• [ASSIGNED TASK]:
Return the data below in full and exactly, except that the pictures are dropped.

:: DATASET EXCERPT ::

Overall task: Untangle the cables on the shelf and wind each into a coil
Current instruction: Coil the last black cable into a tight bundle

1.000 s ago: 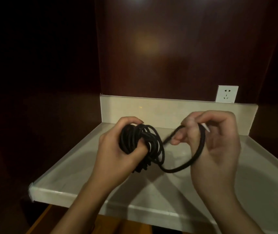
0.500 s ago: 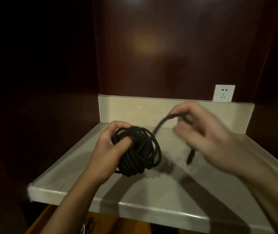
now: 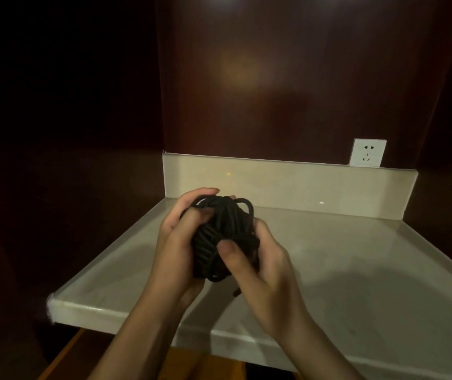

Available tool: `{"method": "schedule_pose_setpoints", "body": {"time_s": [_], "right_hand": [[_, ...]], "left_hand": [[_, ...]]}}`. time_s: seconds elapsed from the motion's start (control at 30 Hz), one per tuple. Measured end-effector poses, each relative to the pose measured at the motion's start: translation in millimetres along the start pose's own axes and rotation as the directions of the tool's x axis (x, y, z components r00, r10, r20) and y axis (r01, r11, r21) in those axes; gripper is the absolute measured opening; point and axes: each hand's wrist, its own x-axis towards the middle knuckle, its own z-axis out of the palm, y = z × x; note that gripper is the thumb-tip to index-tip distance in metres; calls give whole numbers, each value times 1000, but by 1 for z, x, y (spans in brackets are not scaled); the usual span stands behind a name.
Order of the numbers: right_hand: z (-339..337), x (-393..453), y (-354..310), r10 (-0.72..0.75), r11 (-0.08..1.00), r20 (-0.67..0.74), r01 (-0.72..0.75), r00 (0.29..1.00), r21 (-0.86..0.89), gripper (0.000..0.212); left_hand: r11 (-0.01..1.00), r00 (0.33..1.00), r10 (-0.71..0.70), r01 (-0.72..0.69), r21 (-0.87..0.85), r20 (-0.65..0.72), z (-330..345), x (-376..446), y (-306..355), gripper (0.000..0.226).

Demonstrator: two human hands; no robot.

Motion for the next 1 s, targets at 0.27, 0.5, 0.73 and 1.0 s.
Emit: {"method": "schedule_pose_setpoints", "body": {"time_s": [0.27, 0.5, 0.73, 1.0], "right_hand": [[4, -6, 14, 35, 995, 27, -33, 999, -95, 49], [-34, 14, -8, -80, 954, 75, 98, 994, -282, 20], [-35, 58, -19, -65, 997, 212, 71, 975, -22, 14], [-15, 47, -5, 84, 975, 13, -85, 996, 205, 11]], "left_hand": [[988, 998, 61, -58, 143, -16, -2, 2, -1, 22], [839, 985, -15, -80, 538, 171, -25, 13, 13, 21], [960, 921, -221, 148, 236, 322, -9, 2, 16, 45], [914, 897, -380, 401, -54, 225, -11, -6, -3, 41]]}}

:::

• [ANSWER BELOW]:
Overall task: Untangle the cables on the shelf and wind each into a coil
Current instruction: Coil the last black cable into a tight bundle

1.000 s ago: 
0.500 s ago: 
now: 

Available tool: `{"method": "schedule_pose_setpoints", "body": {"time_s": [_], "right_hand": [[_, ...]], "left_hand": [[_, ...]]}}`. time_s: seconds elapsed from the motion's start (control at 30 Hz), one per tuple. Measured end-effector poses, each relative to the pose measured at the motion's start: translation in millimetres along the start pose's own axes and rotation as the directions of the tool's x axis (x, y, z components r00, r10, r20) and y axis (r01, r11, r21) in those axes; gripper is the absolute measured opening; point and axes: each hand's wrist, its own x-axis towards the middle knuckle, its own z-axis out of the palm, y = z × x; note that gripper is the thumb-tip to index-tip distance in metres; calls give whole numbers, each value times 1000, but by 1 for z, x, y (spans in brackets are not scaled); the usual span stands behind a name.
Order of the numbers: right_hand: z (-339..337), x (-393..453), y (-354..310), r10 (-0.72..0.75), r11 (-0.08..1.00), r20 (-0.67..0.74), r01 (-0.72..0.75), r00 (0.29..1.00), r21 (-0.86..0.89), gripper (0.000..0.212); left_hand: r11 (-0.01..1.00), r00 (0.33..1.00), r10 (-0.71..0.70), r01 (-0.72..0.69), r21 (-0.87..0.85), r20 (-0.65..0.72), z (-330..345), x (-376..446), y (-306..355), gripper (0.000..0.226).

Demonstrator: two human hands; no robot.

Motion for the next 1 s, targets at 0.27, 0.5, 0.73 and 1.0 s.
Emit: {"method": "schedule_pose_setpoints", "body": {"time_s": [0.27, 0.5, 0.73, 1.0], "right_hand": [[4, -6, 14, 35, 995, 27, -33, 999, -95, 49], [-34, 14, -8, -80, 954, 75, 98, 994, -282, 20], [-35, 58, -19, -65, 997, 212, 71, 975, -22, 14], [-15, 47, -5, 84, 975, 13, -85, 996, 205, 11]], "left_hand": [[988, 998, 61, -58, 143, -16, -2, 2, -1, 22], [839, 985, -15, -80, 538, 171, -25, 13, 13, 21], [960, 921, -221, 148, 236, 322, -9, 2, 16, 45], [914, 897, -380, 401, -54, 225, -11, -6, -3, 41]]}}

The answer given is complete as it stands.